Extracted data:
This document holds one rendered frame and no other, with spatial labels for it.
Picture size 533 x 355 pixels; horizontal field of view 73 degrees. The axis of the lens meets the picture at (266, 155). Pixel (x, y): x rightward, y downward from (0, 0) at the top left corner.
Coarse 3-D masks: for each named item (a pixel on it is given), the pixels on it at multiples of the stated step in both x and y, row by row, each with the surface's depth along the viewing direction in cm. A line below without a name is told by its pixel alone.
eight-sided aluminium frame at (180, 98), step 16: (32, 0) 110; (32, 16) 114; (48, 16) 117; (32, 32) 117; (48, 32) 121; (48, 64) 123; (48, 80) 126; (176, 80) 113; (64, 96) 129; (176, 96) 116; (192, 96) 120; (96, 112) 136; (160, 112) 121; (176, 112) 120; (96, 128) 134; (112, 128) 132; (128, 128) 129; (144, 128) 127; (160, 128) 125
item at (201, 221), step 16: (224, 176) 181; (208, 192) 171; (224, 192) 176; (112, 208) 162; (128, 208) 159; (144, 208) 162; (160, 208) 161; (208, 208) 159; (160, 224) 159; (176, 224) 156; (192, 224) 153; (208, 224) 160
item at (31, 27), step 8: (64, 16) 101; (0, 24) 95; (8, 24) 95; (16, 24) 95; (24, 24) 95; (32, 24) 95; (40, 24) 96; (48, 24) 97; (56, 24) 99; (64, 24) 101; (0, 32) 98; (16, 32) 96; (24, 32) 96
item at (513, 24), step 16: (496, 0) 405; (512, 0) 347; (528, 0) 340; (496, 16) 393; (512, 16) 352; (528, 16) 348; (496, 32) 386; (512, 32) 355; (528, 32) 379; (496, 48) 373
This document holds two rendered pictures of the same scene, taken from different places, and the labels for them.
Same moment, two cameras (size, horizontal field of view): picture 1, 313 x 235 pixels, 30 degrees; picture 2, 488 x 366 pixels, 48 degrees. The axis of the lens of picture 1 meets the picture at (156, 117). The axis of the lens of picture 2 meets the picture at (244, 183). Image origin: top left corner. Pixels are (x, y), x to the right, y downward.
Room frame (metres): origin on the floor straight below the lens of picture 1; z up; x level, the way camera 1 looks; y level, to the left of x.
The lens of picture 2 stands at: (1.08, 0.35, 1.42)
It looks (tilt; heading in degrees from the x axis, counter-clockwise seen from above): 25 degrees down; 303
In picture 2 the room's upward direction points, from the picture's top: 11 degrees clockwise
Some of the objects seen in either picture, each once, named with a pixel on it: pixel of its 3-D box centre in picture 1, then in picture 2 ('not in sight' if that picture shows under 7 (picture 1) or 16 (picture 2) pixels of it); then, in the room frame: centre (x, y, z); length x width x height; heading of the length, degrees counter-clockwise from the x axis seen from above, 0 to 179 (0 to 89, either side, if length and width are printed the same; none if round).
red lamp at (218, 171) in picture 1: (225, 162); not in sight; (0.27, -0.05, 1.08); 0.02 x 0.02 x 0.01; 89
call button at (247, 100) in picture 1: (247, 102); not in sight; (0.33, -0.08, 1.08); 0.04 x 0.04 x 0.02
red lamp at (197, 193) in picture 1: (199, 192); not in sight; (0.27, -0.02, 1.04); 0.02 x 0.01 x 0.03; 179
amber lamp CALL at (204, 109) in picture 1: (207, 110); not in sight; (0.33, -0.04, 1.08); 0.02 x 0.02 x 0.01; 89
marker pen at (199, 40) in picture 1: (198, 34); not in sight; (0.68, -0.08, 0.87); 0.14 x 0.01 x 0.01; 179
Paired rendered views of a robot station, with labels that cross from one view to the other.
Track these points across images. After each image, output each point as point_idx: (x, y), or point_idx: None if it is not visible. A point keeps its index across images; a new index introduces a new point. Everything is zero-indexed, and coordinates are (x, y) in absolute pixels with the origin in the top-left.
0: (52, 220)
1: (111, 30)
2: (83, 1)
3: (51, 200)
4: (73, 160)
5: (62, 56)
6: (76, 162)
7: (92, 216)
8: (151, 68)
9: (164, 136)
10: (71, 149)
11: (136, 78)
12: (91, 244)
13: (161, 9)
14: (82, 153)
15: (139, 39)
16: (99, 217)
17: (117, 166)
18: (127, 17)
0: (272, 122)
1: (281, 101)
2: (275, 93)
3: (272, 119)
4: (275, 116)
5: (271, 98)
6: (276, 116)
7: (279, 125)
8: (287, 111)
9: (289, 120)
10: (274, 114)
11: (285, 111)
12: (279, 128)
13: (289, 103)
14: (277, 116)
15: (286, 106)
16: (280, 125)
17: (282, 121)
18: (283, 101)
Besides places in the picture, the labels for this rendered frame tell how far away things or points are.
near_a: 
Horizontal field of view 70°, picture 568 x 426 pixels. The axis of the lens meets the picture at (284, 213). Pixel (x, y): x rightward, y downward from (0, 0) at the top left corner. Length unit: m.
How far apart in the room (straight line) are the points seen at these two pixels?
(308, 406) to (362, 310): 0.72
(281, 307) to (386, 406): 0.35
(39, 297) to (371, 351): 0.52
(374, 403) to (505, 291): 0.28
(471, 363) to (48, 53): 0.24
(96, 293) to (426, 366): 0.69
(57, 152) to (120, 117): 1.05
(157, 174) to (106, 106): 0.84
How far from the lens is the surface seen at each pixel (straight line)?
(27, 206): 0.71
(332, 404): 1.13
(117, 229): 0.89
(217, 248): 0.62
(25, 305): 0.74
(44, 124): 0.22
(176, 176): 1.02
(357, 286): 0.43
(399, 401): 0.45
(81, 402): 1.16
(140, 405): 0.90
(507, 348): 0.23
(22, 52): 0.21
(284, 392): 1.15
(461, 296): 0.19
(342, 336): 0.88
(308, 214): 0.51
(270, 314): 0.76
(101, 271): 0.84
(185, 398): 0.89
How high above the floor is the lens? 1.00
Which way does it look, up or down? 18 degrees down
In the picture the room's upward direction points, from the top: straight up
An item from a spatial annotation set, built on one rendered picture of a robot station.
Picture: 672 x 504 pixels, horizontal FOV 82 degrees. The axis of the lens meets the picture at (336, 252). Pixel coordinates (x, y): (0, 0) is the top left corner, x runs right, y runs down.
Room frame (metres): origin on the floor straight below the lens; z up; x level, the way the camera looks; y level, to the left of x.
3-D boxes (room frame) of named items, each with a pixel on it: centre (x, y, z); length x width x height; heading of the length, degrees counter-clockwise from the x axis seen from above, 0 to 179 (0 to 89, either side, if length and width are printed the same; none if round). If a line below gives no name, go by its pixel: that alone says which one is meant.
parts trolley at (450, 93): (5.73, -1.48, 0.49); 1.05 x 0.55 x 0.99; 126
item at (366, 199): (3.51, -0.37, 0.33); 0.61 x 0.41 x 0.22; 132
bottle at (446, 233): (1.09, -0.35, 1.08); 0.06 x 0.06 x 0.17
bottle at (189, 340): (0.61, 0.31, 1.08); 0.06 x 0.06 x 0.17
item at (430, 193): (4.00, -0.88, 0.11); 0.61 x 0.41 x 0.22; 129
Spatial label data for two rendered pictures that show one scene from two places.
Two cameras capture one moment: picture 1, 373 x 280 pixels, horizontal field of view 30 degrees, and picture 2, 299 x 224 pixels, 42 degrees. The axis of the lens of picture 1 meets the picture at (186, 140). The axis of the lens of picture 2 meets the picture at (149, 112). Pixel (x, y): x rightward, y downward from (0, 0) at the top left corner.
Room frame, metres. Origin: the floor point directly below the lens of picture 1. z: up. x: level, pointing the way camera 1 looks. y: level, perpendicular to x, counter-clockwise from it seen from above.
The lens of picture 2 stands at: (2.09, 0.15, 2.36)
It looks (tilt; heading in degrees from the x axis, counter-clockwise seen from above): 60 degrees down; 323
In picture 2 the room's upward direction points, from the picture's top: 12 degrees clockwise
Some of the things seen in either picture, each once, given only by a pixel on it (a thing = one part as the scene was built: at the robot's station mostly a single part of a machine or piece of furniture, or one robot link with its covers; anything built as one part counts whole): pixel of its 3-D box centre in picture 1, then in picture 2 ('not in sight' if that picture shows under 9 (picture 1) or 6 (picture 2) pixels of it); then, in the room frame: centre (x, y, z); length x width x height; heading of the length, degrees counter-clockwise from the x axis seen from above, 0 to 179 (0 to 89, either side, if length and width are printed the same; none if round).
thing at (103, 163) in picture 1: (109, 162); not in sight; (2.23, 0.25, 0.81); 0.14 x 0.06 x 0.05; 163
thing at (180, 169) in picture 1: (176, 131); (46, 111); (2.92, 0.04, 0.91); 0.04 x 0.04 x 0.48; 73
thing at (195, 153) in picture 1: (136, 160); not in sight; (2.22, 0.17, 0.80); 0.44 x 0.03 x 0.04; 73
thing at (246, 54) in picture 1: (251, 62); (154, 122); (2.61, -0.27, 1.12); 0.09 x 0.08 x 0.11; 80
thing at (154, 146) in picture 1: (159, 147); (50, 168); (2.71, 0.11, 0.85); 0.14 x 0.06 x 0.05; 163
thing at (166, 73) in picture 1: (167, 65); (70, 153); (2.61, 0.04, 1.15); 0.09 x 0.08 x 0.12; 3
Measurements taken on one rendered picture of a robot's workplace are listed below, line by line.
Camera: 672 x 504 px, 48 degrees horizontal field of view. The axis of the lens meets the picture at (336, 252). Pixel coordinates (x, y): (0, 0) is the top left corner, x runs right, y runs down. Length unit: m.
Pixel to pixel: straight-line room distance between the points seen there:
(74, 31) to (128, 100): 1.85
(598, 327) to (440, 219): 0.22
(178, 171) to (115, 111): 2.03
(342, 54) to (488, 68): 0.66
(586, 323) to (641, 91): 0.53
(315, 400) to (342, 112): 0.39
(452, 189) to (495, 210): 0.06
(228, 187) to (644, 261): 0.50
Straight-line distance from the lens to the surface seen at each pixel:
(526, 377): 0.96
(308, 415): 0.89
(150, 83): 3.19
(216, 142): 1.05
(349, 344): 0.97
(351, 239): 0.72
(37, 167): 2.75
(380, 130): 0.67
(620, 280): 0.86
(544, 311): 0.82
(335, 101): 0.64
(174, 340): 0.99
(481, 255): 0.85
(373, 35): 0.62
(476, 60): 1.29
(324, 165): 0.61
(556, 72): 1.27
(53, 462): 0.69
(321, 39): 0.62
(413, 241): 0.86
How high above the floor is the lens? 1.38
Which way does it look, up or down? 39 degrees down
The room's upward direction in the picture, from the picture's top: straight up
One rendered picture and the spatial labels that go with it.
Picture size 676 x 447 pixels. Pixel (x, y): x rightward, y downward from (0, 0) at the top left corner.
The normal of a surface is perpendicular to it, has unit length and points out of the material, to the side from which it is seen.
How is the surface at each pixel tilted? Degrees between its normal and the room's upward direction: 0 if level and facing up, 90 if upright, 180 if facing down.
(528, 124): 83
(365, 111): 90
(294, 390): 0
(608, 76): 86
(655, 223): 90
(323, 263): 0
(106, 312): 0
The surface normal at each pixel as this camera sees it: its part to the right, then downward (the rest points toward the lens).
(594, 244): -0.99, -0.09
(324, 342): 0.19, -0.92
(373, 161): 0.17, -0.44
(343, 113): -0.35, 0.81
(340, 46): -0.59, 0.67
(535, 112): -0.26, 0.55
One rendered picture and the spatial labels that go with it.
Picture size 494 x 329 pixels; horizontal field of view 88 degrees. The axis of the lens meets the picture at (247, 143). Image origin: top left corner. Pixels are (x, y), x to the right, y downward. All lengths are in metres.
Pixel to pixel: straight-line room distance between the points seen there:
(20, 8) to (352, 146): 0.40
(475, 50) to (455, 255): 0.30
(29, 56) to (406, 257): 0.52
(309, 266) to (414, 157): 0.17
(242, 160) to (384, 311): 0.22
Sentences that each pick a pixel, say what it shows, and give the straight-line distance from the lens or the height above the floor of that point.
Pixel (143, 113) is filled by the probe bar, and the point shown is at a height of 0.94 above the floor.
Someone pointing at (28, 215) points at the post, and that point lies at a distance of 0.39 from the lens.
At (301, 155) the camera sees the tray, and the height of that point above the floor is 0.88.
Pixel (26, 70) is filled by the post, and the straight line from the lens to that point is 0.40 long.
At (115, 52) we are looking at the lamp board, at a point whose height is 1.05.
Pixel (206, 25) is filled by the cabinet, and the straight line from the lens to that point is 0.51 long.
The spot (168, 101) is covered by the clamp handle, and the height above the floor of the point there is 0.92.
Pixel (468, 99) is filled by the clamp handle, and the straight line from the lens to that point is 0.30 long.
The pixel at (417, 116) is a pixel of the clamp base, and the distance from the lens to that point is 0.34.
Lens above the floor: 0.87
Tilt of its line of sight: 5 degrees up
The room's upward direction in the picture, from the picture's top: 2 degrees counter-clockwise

What needs to be done: Within the listing above, extract exactly the lines from the line with "(598, 327) to (440, 219): 0.22" to the line with "(608, 76): 86", the two named lines included, and no others.

Task response:
(598, 327) to (440, 219): 0.22
(178, 171) to (115, 111): 2.03
(342, 54) to (488, 68): 0.66
(586, 323) to (641, 91): 0.53
(315, 400) to (342, 112): 0.39
(452, 189) to (495, 210): 0.06
(228, 187) to (644, 261): 0.50
Straight-line distance from the lens to the surface seen at each pixel:
(526, 377): 0.96
(308, 415): 0.89
(150, 83): 3.19
(216, 142): 1.05
(349, 344): 0.97
(351, 239): 0.72
(37, 167): 2.75
(380, 130): 0.67
(620, 280): 0.86
(544, 311): 0.82
(335, 101): 0.64
(174, 340): 0.99
(481, 255): 0.85
(373, 35): 0.62
(476, 60): 1.29
(324, 165): 0.61
(556, 72): 1.27
(53, 462): 0.69
(321, 39): 0.62
(413, 241): 0.86
How high above the floor is the lens? 1.38
Which way does it look, up or down? 39 degrees down
The room's upward direction in the picture, from the picture's top: straight up
One rendered picture and the spatial labels that go with it.
Picture size 676 x 447 pixels. Pixel (x, y): x rightward, y downward from (0, 0) at the top left corner.
The normal of a surface is perpendicular to it, has unit length and points out of the material, to the side from which it is seen.
How is the surface at each pixel tilted? Degrees between its normal and the room's upward direction: 0 if level and facing up, 90 if upright, 180 if facing down.
(528, 124): 83
(365, 111): 90
(294, 390): 0
(608, 76): 86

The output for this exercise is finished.